Paddy Clarke Ha Ha Ha: Form, style and language test questions - CCEA

1

The novel Paddy Clarke Ha Ha Ha can be described with the German word bildungsroman, but why?

2

How does Roddy Doyle use the structure of the novel to express the character of the narrator to us?

3

How does Roddy Doyle give the novel verisimilitude?

4

Paddy sometimes repeats things he doesn’t understand. For example, when his mother tells him his father has a better job than his friend Ian McEvoy’s father, or when he repeats the phrase “slum scum” and his mother hits him for it. He says “I didn’t even know what it really meant.”

What impact does this have on his narrative voice?

5

Doyle uses contrasts throughout the novel to show the difference between Paddy’s family and other families in his area. How do we know that Paddy is well looked after?

6

Paddy’s stories are in no particular order, and jump around in time from one school year to another. But Doyle uses flashback in one particular scene that seems to go further back to when Paddy was a lot younger:

Under the table was a fort. With six chairs tucked under it there was still plenty of room; it was better that way, more secret. I’d sit in there for hours… I fell asleep in there; I used to. It was always cool in there, never cold, and warm when I wanted it to be. The lino was nice on my face. The air wasn’t alive like outside, beyond the table; it was safe.

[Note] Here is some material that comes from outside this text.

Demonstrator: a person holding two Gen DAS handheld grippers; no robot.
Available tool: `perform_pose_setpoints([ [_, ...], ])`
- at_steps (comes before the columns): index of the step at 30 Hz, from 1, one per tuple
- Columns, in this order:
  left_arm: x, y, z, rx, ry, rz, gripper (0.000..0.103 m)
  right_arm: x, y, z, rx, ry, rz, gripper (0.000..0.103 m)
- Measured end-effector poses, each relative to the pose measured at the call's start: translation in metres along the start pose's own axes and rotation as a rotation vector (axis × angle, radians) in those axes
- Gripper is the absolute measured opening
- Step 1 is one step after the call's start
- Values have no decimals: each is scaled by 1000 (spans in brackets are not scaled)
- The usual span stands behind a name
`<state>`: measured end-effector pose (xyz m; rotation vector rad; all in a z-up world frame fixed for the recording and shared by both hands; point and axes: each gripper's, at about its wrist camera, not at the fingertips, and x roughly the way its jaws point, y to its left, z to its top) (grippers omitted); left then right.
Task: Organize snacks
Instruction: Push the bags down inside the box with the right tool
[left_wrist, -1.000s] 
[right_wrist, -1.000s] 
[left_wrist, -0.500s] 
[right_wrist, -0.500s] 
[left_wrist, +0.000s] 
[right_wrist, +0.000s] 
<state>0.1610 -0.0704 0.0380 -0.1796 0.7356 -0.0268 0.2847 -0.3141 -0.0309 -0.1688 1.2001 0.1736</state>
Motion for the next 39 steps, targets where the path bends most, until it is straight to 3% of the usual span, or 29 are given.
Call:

… I couldn’t do it anymore. I could get under the table but my head pressed the top when I sat straight and I couldn’t sit still; it hurt, my legs ached. I was afraid I’d be caught. I tried it a few times but it was stupid.

In what way is the story in this flashback symbolic?

7

Read this extract.

- I only sat on the wall, I said.

He could have hit me then. He spoke.

- Well, don’t sit on her wall. Again. Okay?

- Yeah.

- Yes, said my ma.

- Yes.

Nothing else; that was it. He looked around for something else to do, to get away. He plugged in the record player. His back was turned; I could go. An innocent man. Wrongly convicted. Trained birds while I was in jail and became an expert on them.

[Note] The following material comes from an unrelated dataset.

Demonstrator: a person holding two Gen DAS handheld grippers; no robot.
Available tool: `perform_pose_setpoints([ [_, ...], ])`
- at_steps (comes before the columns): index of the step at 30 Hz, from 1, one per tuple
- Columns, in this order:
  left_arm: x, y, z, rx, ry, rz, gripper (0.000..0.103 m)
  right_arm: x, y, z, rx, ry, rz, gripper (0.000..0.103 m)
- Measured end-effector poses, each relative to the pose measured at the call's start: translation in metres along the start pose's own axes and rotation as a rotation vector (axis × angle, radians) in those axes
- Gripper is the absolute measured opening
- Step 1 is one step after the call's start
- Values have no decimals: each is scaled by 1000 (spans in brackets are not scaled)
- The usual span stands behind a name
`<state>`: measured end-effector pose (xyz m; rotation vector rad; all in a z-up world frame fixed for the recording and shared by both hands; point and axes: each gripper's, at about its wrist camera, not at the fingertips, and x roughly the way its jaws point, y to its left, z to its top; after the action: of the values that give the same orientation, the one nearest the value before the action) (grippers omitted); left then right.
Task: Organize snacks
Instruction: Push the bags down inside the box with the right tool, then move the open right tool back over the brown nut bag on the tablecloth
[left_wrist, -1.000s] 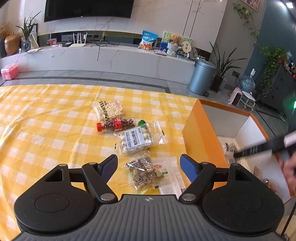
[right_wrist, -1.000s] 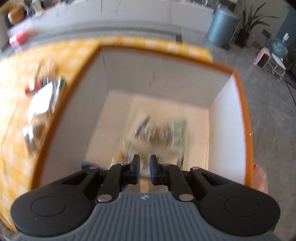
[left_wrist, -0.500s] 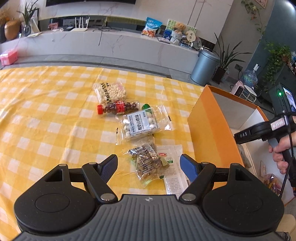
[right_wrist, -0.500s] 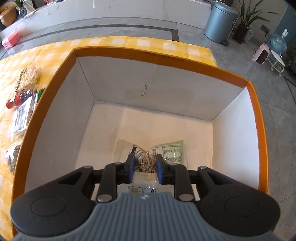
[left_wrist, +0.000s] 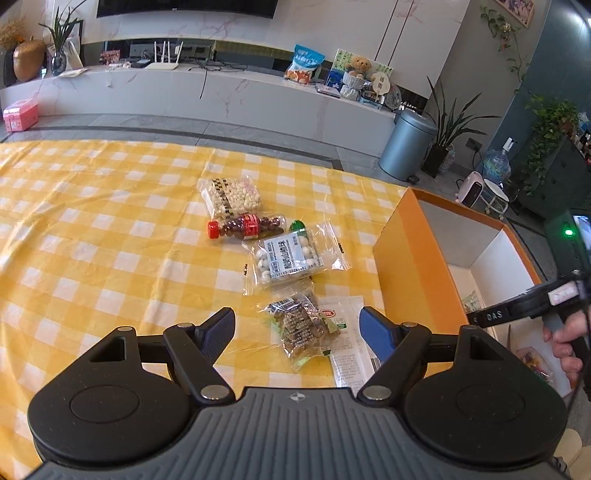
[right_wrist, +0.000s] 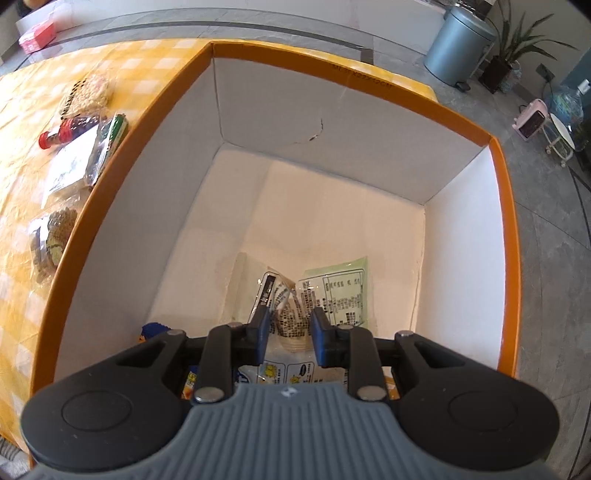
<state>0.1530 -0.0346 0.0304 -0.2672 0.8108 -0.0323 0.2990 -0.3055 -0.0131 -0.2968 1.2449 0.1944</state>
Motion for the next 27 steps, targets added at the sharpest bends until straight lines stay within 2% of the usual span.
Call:
perform_pose_setpoints([
  [2, -10, 1, 3, 12, -11, 16, 90, -1, 2, 1, 16, -10, -18, 22],
  [7, -41, 4, 11, 52, -69, 65, 90, -18, 17, 2, 43, -94, -85, 38],
  [8, -47, 4, 11, 64, -83, 71, 90, -22, 20, 2, 40, -111, -107, 48],
  [9, -54, 3, 12, 85, -96, 71, 90, -28, 24, 2, 34, -140, -139, 66],
  [11, -68, 4, 12, 128, -112, 65, 91, -44, 36, -1, 13, -220, -205, 86],
  [13, -80, 7, 10, 160, -137, 67, 94, -64, 43, -6, 12, -301, -240, 88],
  [17, -98, 14, 14, 166, -173, 115, 94, -108, 72, -28, -4, -435, -254, 95],
  [19, -104, 22, 16, 150, -190, 124, 94, -128, 93, -43, -8, -540, -220, 100],
  [21, -108, 30, 17, 145, -207, 131, 94, -142, 114, -55, 18, -617, -135, 100],
  [24, -105, 43, 18, 143, -219, 163, 94, -144, 142, -67, 84, -667, -14, 100],
  [27, -94, 58, 18, 125, -179, 168, 94, -131, 170, -70, 118, -713, 32, 100],
])
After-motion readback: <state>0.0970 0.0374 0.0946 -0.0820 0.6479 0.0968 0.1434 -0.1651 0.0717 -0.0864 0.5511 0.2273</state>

Liam’s howling stuck us to the grass; we couldn’t move. I couldn’t touch him or run away. The howl went into me; I was part of it. I was helpless. I couldn’t even fall.

In this extract Paddy goes from telling a story about his father punishing him for sitting on neighbour’s wall, to imagining himself training birds in jail, and then back to finish a story from a few pages before where “Liam broke his teeth playing Grand National”. What narrative device is Roddy Doyle using in this extract?

8

Read this extract.

I ran out into the garden. The house wasn’t big enough. I couldn’t stay still. I did two laps; I must have gone real fast because I was back in the living room in time to see the action replay. I had to stay standing up.

George Best –

George Best –

George Best had just scored in the European Cup Final. I watched him running away, back to the centre circle; he was grinning but he didn’t look that surprised.

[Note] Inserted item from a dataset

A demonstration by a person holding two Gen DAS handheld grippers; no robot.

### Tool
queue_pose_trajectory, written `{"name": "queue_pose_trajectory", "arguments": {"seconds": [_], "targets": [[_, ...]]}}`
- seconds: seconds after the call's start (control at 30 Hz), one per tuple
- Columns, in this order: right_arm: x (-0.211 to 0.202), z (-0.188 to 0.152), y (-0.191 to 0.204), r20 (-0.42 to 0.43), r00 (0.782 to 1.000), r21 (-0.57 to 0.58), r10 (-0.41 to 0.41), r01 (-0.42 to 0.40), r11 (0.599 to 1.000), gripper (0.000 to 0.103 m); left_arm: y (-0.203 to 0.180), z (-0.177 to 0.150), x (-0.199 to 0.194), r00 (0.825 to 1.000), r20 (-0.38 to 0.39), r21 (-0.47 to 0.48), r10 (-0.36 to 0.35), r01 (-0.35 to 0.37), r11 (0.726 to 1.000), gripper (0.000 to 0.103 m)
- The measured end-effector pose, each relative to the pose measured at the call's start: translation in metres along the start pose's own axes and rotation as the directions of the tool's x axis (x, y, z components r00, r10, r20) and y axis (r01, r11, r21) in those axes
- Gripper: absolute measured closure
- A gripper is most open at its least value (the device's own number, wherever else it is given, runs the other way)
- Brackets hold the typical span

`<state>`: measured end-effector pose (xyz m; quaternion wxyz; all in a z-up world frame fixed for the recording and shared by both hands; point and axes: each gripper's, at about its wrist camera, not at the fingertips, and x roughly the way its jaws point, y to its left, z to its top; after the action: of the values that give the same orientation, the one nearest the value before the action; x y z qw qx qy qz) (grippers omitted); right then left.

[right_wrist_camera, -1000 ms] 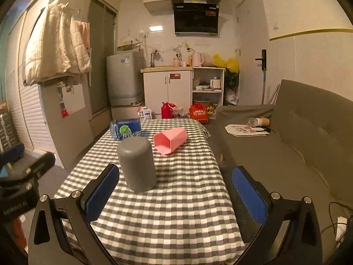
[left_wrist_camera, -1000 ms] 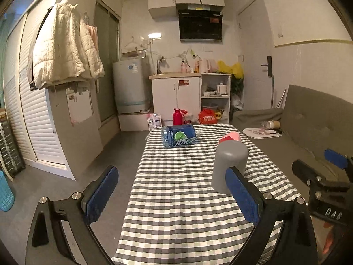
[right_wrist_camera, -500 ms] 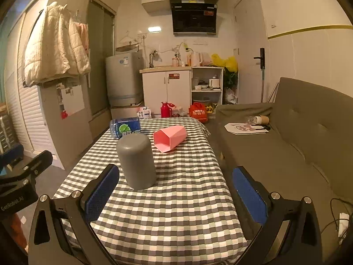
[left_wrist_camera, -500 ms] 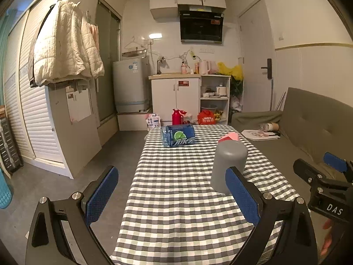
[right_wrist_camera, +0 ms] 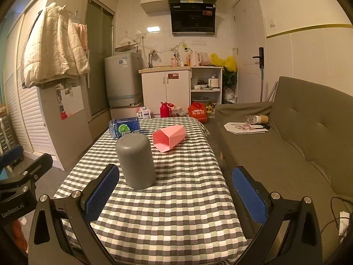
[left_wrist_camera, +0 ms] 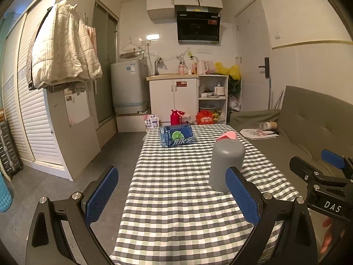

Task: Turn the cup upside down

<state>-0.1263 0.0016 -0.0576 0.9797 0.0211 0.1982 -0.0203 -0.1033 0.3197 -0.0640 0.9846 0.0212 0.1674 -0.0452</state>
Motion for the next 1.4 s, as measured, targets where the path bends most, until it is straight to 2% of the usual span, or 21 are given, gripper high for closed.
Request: {"name": "queue_pose_trajectory", "arguments": {"seconds": [0.67,1.4], "targets": [[0.004,-0.001,0.005,-0.022,1.0,-0.034,-0.008,0.007,0.999,0.0,0.01,-0.002,0.005,0.999,-0.026,-0.033,0.021,-0.022,0.999,0.003],[0.005,-0.003,0.004,-0.029,0.999,-0.034,-0.014,0.013,0.999,0.0,0.008,-0.004,0.006,0.999,-0.032,-0.024,0.019,-0.019,1.0,0.003]]}}
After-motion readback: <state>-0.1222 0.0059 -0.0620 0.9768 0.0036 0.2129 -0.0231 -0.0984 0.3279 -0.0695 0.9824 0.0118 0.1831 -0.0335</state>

My da put his arm around my shoulders. He’d stood up to do it.Yes, said my ma.

-Wonderful, he said.

He supported United as well, not as much as me though.

-Bloody wonderful.

Why did Doyle use this reference?

9

Read this extract.

I waited for one of them to say something different, wanting it – they’d go forward again and it would end for a while. Their fights were like a train that kept getting stuck at the corner tracks and you had to lean over and push it or straighten it.

Why is this a good simile for Paddy to use to describe his parents arguing?

10

Paddy Clarke Ha Ha Ha is a tragicomedy. In what way does the title show this?